The world is always in a hurry: and those that hurry look at me with pity. Slow, they say. Primitive. Lazy. Always getting left behind. They fail to see that I’m an advanced being with a metabolism of miraculous economy that makes for a life of profound meditation.
Monday
Today I hung from a branch. Tomorrow I will hang from a branch, very probably the same one. Yesterday I hung from a branch, and in the course of the day I moved to this one.
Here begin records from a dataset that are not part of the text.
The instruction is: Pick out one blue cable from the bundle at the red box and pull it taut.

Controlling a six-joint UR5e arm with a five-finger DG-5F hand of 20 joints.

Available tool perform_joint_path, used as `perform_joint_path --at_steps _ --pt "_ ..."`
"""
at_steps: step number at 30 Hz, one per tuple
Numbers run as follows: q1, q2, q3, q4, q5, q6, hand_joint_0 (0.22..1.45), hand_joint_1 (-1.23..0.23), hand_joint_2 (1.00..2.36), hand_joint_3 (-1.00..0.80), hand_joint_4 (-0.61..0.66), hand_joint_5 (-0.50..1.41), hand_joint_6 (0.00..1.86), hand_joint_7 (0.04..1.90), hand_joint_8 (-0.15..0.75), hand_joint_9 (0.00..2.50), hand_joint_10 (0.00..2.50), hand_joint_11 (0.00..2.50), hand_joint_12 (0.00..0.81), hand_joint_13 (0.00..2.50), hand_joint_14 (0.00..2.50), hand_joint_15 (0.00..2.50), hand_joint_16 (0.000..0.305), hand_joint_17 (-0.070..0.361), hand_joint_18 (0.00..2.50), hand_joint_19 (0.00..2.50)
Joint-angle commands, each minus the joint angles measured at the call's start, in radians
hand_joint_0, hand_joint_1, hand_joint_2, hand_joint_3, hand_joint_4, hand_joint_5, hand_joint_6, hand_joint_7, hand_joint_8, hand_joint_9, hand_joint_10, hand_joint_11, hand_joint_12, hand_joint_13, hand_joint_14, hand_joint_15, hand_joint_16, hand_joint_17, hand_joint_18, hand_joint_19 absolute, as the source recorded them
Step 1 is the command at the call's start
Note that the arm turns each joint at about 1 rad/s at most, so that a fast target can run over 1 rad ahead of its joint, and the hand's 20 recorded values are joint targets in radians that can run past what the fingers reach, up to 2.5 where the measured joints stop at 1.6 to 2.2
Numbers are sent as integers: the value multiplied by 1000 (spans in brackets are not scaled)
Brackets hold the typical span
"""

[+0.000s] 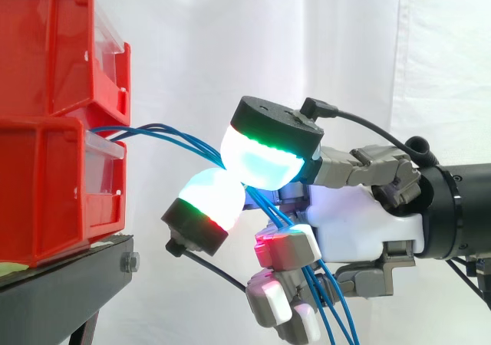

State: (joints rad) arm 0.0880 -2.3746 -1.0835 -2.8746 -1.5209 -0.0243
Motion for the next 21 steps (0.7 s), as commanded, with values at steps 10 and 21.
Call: perform_joint_path --at_steps 10,21 --pt "-16 0 36 -100 -5 3 754 -871 1000 -500 -150 -119 942 1257 329 1309 34 869 357 1102 24 603 50 114 1002 796" --pt "-27 0 62 -137 -18 -2 518 -808 1000 -500 15 -107 916 969 331 1295 33 844 377 1108 25 604 55 123 1017 794"
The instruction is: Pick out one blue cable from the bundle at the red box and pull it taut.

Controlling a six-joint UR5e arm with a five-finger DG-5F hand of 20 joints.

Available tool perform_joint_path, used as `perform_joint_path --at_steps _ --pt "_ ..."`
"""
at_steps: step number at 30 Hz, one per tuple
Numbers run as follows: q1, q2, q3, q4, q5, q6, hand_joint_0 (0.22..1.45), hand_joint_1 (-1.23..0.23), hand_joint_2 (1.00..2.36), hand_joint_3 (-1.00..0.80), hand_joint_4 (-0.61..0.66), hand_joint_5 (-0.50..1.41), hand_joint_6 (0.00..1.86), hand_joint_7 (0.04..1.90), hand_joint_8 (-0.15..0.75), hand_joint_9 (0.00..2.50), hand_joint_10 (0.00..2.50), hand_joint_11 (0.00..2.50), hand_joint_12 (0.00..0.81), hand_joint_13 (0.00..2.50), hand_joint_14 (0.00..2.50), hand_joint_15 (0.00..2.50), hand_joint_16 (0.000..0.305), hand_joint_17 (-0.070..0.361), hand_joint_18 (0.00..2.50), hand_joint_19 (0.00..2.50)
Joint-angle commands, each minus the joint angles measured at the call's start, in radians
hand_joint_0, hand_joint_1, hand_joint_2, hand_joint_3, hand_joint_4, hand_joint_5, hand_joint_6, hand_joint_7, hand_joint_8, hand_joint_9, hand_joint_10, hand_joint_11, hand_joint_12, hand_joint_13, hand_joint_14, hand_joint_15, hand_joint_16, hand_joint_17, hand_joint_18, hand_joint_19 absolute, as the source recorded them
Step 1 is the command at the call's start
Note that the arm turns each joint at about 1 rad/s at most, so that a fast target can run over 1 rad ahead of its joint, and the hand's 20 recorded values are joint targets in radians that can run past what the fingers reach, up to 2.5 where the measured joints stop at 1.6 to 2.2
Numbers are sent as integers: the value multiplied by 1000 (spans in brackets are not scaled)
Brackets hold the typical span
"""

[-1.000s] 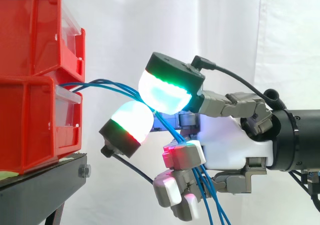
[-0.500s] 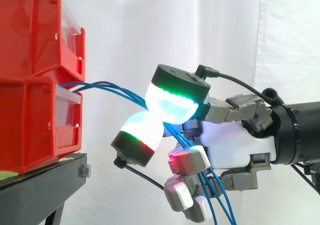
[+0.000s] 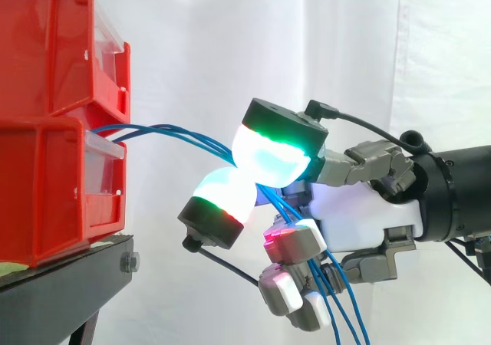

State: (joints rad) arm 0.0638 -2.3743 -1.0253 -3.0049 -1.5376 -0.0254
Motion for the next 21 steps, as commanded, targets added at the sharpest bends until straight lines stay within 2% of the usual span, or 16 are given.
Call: perform_joint_path --at_steps 1,4,7,10,12,21 --pt "-2 1 4 -8 -1 -1 501 -810 1000 -500 25 -107 915 961 339 1298 32 842 383 1111 24 604 56 126 1025 788" --pt "-2 3 5 -8 -1 -1 437 -755 1000 -500 44 -107 906 915 354 1294 30 819 406 1116 23 582 62 139 1055 778" --pt "-2 3 5 -8 -1 -2 437 -677 1000 -500 44 -107 899 888 355 1291 30 800 407 1114 22 580 63 143 1056 775" --pt "-2 3 5 -8 -1 -2 485 -605 1000 -500 25 -109 895 879 340 1277 32 809 388 1095 22 588 59 133 1017 806" --pt "-2 3 5 -8 -1 -1 568 -554 1000 -500 3 -106 882 959 315 1262 32 818 369 1071 23 609 54 121 968 837" --pt "-2 3 5 -5 -1 -1 593 -683 1020 -203 -26 -97 900 1042 323 1281 33 835 366 1077 25 619 53 118 963 846"
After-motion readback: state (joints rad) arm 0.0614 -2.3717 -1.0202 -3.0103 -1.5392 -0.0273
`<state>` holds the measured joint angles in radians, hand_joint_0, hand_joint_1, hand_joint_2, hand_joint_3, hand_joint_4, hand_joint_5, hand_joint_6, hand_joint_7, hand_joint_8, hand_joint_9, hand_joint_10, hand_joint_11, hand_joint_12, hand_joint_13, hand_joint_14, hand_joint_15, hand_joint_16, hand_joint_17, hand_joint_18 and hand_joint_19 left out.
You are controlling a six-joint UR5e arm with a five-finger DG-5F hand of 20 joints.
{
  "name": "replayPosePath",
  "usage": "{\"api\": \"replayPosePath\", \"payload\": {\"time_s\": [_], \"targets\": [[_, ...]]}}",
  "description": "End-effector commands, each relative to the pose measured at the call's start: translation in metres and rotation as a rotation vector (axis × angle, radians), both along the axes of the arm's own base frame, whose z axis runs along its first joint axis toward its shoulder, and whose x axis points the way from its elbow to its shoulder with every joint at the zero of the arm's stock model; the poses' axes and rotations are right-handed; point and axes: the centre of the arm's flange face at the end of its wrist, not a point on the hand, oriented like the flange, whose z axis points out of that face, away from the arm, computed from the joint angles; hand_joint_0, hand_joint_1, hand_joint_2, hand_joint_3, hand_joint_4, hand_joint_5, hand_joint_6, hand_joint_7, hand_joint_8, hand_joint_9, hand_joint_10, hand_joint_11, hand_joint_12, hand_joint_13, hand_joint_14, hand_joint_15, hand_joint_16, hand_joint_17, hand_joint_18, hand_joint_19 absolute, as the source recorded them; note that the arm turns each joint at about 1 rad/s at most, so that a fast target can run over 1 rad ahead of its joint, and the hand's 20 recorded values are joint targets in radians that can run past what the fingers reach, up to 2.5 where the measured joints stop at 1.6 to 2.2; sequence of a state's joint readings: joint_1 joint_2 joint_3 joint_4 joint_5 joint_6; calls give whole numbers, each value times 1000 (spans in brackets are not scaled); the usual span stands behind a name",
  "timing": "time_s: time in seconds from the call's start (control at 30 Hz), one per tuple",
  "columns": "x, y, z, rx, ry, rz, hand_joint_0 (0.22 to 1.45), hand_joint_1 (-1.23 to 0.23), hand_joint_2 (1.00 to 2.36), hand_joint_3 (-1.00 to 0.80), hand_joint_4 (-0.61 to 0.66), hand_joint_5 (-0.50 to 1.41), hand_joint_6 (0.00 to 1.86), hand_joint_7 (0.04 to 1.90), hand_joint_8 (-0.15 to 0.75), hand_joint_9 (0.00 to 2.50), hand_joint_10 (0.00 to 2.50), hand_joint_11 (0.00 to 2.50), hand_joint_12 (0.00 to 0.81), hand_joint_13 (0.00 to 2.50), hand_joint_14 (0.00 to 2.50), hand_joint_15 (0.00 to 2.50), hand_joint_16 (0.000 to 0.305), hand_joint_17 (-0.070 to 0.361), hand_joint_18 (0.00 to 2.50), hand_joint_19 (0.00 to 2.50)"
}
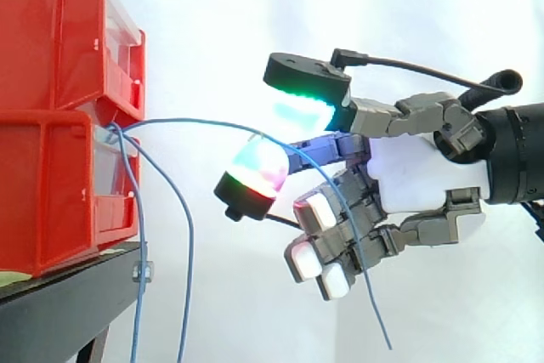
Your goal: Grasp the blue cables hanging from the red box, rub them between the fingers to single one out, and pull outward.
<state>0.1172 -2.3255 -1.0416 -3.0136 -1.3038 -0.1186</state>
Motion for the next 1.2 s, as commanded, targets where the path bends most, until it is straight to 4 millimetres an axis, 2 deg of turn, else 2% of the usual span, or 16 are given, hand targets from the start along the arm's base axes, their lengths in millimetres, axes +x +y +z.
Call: {"api": "replayPosePath", "payload": {"time_s": [0.0,0.17,0.37,0.5,0.67,0.8,1.17], "targets": [[0,1,0,-1,4,1,589,-495,1005,-437,68,-139,851,952,304,1222,24,689,358,1017,22,591,48,108,904,699],[0,1,0,-1,4,1,601,-487,1008,-387,67,-138,849,964,310,1224,23,689,361,1016,22,589,48,109,904,701],[1,1,3,-2,-4,1,598,-596,1010,-314,90,-136,853,958,322,1227,21,673,377,1030,21,582,52,118,936,666],[2,2,6,-2,-7,3,585,-597,1009,-354,88,-144,856,961,310,1203,22,688,364,1014,24,595,50,112,909,685],[1,1,4,-2,-2,1,535,-470,1002,-473,90,-144,849,950,314,1202,22,673,370,1010,21,592,51,116,918,687],[1,2,4,-2,-2,3,521,-460,1000,-500,93,-144,845,942,318,1204,20,672,376,1014,22,589,53,119,920,682],[1,2,4,-1,1,1,526,-589,1002,-462,99,-148,840,939,313,1181,20,674,376,1008,21,591,53,118,908,686]]}}
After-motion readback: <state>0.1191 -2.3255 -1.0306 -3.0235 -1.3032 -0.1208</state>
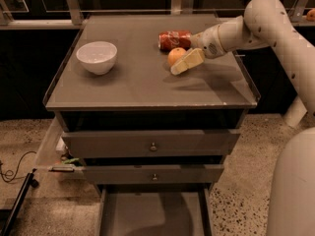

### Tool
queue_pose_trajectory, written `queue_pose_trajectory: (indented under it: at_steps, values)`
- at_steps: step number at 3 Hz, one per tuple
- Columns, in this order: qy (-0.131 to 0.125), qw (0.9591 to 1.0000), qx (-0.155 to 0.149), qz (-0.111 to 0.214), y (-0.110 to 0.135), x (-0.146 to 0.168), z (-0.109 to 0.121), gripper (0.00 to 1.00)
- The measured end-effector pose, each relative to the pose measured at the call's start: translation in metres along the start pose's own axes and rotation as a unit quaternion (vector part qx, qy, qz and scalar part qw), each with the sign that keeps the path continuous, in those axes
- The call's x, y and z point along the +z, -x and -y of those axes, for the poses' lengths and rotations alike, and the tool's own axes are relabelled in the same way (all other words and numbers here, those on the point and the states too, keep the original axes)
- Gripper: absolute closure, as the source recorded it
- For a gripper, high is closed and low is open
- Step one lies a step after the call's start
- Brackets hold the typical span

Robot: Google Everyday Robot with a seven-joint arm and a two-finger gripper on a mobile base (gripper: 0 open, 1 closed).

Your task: Place orange into bottom drawer

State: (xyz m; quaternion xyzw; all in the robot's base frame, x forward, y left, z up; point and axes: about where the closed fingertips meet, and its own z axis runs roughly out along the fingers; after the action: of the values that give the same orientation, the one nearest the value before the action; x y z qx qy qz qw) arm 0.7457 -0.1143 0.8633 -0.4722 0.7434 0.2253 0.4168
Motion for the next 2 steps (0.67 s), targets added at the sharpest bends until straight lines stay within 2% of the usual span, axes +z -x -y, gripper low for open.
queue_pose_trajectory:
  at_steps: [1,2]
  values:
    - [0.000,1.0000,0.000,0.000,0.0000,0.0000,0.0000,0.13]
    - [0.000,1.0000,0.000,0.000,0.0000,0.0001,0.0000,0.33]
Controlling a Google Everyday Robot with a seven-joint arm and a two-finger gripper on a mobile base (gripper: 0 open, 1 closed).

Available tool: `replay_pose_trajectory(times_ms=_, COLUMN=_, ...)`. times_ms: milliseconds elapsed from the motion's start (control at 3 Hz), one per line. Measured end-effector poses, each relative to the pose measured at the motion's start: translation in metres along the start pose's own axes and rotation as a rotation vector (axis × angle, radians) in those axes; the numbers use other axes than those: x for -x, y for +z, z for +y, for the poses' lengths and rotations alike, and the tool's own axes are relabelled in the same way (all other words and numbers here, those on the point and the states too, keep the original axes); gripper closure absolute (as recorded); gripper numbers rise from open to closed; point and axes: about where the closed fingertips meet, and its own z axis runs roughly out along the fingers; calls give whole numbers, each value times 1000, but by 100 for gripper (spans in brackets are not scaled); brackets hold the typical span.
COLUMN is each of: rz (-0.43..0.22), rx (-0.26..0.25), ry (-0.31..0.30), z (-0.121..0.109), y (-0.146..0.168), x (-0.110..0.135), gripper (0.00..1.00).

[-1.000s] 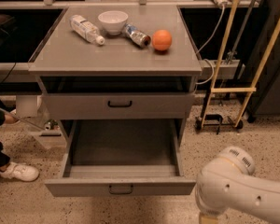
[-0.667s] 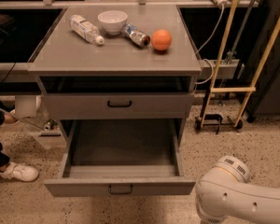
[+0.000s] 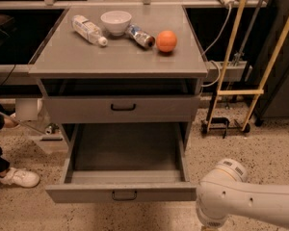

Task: Close middle drawer

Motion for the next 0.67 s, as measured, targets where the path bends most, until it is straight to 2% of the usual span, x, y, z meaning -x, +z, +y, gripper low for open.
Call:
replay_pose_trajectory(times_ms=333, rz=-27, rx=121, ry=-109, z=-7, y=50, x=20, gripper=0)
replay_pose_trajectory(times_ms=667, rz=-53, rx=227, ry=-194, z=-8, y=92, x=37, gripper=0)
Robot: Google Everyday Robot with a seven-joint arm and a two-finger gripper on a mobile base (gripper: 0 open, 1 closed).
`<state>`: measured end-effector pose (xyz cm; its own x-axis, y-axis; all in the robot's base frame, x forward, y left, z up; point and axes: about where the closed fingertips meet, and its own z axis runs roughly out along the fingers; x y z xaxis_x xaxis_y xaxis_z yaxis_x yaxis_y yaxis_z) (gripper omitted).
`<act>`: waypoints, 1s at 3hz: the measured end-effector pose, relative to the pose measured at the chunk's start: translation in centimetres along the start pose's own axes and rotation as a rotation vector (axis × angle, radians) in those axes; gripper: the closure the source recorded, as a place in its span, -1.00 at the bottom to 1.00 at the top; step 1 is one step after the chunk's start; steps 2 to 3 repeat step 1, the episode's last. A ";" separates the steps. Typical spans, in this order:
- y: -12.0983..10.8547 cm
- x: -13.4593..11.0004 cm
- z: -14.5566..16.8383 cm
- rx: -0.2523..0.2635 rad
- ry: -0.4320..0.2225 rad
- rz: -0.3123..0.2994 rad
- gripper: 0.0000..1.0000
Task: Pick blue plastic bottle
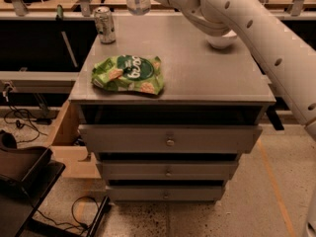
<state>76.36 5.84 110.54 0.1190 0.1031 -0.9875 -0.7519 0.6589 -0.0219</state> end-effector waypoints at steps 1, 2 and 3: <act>0.6 -0.9 -0.2 -0.003 -0.003 -0.012 1.00; 0.6 -0.9 -0.2 -0.003 -0.003 -0.012 1.00; 0.6 -0.9 -0.2 -0.003 -0.003 -0.012 1.00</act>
Offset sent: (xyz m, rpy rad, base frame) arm 0.0000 0.0000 0.0000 0.0000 0.0000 0.0000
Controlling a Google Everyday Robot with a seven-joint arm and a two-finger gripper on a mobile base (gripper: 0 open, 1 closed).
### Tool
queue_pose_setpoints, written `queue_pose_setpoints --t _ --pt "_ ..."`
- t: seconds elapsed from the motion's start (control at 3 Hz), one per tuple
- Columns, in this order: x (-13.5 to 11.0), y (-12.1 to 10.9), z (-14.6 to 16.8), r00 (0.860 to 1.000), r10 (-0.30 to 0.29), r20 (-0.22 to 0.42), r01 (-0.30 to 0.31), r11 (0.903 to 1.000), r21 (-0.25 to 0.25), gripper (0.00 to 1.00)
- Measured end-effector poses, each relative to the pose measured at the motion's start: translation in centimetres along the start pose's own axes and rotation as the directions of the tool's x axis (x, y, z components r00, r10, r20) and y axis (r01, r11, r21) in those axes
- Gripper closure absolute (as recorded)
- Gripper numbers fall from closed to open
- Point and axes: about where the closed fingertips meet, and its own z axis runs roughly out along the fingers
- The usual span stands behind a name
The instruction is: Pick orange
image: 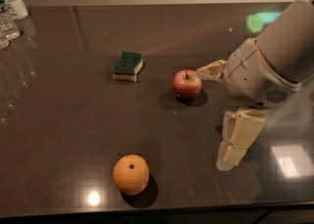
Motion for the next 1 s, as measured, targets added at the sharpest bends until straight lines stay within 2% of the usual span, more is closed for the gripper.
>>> queue_pose_setpoints --t 0.33,0.67,1.0 --pt "-1.0 0.9 1.4 0.999 -0.02 0.028 0.021 0.9994 -0.028 0.0" --pt "-4.1 3.6 6.0 0.992 -0.074 0.104 0.086 0.9897 -0.115 0.0" --pt "-4.7 4.0 6.8 0.99 -0.083 0.118 0.098 0.9868 -0.129 0.0"
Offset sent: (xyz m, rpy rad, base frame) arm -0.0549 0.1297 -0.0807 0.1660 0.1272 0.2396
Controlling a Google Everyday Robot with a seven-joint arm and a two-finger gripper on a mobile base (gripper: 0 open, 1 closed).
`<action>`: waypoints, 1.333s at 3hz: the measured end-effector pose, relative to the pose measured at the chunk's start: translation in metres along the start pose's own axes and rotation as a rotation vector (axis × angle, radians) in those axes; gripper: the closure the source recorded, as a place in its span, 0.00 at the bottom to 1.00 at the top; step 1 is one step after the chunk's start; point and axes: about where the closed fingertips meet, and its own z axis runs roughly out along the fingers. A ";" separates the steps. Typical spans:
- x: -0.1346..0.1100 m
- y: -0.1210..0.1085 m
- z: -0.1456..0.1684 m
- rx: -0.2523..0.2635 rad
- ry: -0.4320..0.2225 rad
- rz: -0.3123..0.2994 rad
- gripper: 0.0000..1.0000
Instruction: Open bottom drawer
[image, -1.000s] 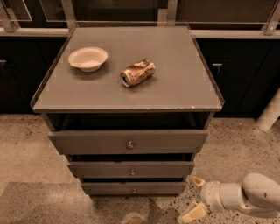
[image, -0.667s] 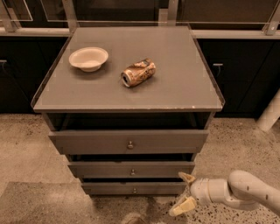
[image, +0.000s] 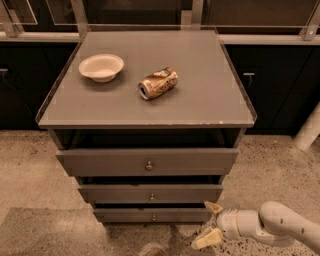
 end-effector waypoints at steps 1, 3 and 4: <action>0.022 -0.021 0.031 0.029 -0.050 0.061 0.00; 0.066 -0.053 0.097 0.022 -0.073 0.160 0.00; 0.067 -0.054 0.101 0.019 -0.074 0.162 0.00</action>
Offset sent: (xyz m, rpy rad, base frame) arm 0.0442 0.0328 -0.1416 0.1472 0.0862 -0.1568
Dull? I’m up here in the canopy looking at the sky, splinters of sunlight filtering through the leaves. I’m in heaven while everyone else is dashing past oblivious.
Tuesday
Have you never considered the virtues of slowness? It makes you invisible. Ocelots and harpy eagles hunt by sight. They look for movement: but my subtle creep attracts no eyes. Speed? I can make 13 feet a minute, nearer 15 when I’m in a hurry. Speed is for losers.
Wednesday
I live in an unending buffet. I’m in the rainforest and I eat leaves. Most of my day is free for contemplating the vastness of the universe and the smallness of individual life. It’s not a high-energy diet and I don’t need very much of it: I digest as slow as I move. Two-thirds of my bodyweight is the contents of my stomach, and it might take a month to get from one end to the other.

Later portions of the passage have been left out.